# TASK TO COMPLETE
In the material below, the lines from the one containing "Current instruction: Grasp" through the one containing "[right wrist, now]" are to be given again exactly, ends included, and no others.

# DATA FOR THE TASK
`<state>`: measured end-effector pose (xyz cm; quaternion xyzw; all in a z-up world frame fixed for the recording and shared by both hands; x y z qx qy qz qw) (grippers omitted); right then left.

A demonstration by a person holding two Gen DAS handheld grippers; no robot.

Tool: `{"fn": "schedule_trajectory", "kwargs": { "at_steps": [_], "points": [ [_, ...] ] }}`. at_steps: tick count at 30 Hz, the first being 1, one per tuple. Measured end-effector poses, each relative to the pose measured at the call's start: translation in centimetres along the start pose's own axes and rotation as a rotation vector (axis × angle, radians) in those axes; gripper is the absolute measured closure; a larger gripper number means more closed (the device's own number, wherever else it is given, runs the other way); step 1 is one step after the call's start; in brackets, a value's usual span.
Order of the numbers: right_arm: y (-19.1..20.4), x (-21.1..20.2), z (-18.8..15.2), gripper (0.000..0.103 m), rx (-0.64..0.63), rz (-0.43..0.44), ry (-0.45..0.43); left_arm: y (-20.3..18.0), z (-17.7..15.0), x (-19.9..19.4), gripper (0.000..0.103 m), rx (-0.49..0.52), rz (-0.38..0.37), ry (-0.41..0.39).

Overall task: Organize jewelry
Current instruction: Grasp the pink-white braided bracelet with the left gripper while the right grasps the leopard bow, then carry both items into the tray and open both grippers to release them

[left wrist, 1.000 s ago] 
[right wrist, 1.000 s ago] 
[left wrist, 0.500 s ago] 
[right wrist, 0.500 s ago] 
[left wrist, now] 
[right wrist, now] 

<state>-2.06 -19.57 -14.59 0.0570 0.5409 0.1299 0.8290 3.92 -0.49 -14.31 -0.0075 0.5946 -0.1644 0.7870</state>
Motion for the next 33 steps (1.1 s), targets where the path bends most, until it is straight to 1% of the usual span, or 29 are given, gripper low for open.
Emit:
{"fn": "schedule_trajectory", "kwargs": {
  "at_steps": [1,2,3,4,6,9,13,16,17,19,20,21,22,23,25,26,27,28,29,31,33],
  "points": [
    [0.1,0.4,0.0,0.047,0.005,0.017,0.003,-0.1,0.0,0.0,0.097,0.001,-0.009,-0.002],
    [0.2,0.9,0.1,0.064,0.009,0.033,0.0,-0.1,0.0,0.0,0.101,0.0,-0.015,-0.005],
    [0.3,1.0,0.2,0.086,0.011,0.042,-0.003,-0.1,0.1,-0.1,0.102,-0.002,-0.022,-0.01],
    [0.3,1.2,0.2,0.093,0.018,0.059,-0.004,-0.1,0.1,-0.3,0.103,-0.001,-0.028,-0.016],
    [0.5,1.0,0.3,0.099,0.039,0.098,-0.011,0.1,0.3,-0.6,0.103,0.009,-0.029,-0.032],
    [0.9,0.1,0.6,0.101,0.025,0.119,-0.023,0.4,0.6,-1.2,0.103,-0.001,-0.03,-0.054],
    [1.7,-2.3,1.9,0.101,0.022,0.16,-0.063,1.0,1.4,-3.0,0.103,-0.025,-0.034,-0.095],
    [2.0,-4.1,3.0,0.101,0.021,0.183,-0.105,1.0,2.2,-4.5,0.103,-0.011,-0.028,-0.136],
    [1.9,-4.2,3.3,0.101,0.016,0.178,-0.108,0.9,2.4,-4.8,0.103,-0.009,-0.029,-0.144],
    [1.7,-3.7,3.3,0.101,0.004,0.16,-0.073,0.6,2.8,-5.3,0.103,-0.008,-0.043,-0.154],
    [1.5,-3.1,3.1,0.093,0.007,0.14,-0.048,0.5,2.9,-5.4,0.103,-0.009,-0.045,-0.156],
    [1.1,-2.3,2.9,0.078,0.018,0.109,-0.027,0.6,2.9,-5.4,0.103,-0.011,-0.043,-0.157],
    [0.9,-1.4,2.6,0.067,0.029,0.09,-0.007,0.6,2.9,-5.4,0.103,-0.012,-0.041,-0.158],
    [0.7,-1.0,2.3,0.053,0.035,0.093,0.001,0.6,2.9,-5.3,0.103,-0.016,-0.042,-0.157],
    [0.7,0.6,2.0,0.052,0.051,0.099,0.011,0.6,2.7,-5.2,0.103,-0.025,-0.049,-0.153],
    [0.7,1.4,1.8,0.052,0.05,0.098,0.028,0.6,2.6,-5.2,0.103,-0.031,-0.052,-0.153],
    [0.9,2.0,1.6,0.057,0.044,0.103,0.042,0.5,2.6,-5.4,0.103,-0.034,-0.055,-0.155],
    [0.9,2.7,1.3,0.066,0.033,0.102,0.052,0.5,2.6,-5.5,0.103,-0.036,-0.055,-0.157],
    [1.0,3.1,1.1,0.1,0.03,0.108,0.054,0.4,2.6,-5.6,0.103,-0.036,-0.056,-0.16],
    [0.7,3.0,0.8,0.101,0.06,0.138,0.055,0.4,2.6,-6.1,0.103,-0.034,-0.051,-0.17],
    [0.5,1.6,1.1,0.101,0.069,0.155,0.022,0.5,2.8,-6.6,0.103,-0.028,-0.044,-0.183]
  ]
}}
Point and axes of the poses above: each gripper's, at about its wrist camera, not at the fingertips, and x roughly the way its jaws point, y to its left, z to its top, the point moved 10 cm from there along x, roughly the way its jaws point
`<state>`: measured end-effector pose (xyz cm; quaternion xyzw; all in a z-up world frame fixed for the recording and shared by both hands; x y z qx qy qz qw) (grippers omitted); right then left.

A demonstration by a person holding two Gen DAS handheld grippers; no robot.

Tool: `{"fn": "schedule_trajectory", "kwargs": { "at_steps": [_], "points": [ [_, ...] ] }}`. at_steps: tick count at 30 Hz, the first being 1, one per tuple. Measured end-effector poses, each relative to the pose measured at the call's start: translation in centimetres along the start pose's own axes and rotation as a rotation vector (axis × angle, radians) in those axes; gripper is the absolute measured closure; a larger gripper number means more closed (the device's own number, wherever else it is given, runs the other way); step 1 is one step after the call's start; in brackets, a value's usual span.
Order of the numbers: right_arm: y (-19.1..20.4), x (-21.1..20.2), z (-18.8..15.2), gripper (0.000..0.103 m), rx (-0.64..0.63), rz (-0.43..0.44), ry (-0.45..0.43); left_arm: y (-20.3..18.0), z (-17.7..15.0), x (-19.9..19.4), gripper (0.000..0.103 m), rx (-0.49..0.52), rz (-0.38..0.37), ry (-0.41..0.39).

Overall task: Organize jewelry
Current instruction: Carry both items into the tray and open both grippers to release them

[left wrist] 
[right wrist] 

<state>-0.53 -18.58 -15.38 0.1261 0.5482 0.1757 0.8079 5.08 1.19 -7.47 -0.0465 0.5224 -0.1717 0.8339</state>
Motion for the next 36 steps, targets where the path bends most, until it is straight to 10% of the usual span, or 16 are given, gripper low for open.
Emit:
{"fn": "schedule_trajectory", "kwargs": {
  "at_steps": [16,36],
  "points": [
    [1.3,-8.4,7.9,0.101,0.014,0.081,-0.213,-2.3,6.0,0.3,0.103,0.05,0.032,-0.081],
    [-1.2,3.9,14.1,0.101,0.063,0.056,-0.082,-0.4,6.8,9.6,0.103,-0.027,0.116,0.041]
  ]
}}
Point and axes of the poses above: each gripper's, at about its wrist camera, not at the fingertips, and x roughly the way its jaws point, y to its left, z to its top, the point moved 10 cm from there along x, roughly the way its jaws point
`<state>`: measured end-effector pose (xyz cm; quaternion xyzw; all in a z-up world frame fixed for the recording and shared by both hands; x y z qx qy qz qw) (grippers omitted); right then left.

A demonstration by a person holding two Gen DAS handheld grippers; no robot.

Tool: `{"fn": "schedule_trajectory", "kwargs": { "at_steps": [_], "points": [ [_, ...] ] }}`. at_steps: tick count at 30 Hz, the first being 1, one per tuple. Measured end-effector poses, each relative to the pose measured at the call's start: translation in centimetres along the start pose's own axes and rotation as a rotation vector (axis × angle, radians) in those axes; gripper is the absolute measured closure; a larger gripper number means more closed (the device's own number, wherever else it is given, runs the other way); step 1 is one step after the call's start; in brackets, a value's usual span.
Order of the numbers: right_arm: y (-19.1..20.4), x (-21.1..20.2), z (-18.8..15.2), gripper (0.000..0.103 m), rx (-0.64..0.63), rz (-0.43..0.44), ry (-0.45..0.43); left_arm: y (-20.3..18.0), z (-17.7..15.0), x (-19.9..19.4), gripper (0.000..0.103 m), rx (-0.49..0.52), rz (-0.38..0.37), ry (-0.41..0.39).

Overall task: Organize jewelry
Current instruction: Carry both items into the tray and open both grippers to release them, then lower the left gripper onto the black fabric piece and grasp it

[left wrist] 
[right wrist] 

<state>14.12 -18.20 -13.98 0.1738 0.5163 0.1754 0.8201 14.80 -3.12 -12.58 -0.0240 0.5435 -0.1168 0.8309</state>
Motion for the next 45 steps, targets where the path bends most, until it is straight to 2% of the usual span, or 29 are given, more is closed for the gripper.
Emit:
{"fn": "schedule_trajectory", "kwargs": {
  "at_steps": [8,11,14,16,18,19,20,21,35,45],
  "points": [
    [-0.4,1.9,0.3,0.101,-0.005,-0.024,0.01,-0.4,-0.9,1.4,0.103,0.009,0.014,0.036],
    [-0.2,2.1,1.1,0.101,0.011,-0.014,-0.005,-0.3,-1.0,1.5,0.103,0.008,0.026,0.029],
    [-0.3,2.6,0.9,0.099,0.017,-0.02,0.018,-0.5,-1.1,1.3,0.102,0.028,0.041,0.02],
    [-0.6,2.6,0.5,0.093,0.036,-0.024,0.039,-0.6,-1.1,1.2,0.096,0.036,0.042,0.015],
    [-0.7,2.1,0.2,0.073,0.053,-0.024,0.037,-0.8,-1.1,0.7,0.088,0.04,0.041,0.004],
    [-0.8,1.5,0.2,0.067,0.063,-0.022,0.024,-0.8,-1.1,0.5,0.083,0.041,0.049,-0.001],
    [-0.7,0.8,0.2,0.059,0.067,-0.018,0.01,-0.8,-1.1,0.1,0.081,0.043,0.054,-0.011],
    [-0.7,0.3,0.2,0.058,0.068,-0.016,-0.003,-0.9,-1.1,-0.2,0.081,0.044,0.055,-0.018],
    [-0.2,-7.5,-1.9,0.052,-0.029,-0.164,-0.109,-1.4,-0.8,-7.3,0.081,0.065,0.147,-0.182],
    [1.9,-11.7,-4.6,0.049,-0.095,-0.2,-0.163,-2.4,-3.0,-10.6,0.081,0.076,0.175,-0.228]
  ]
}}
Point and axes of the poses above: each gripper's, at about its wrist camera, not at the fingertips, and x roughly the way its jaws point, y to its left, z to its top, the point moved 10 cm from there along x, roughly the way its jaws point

# RESULT OF THE TASK
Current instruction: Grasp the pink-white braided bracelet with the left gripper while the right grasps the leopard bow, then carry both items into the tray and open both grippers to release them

[left wrist, 1.000 s ago] 
[right wrist, 1.000 s ago] 
[left wrist, 0.500 s ago] 
[right wrist, 0.500 s ago] 
[left wrist, now] 
[right wrist, now] 

Work on this exercise has been completed.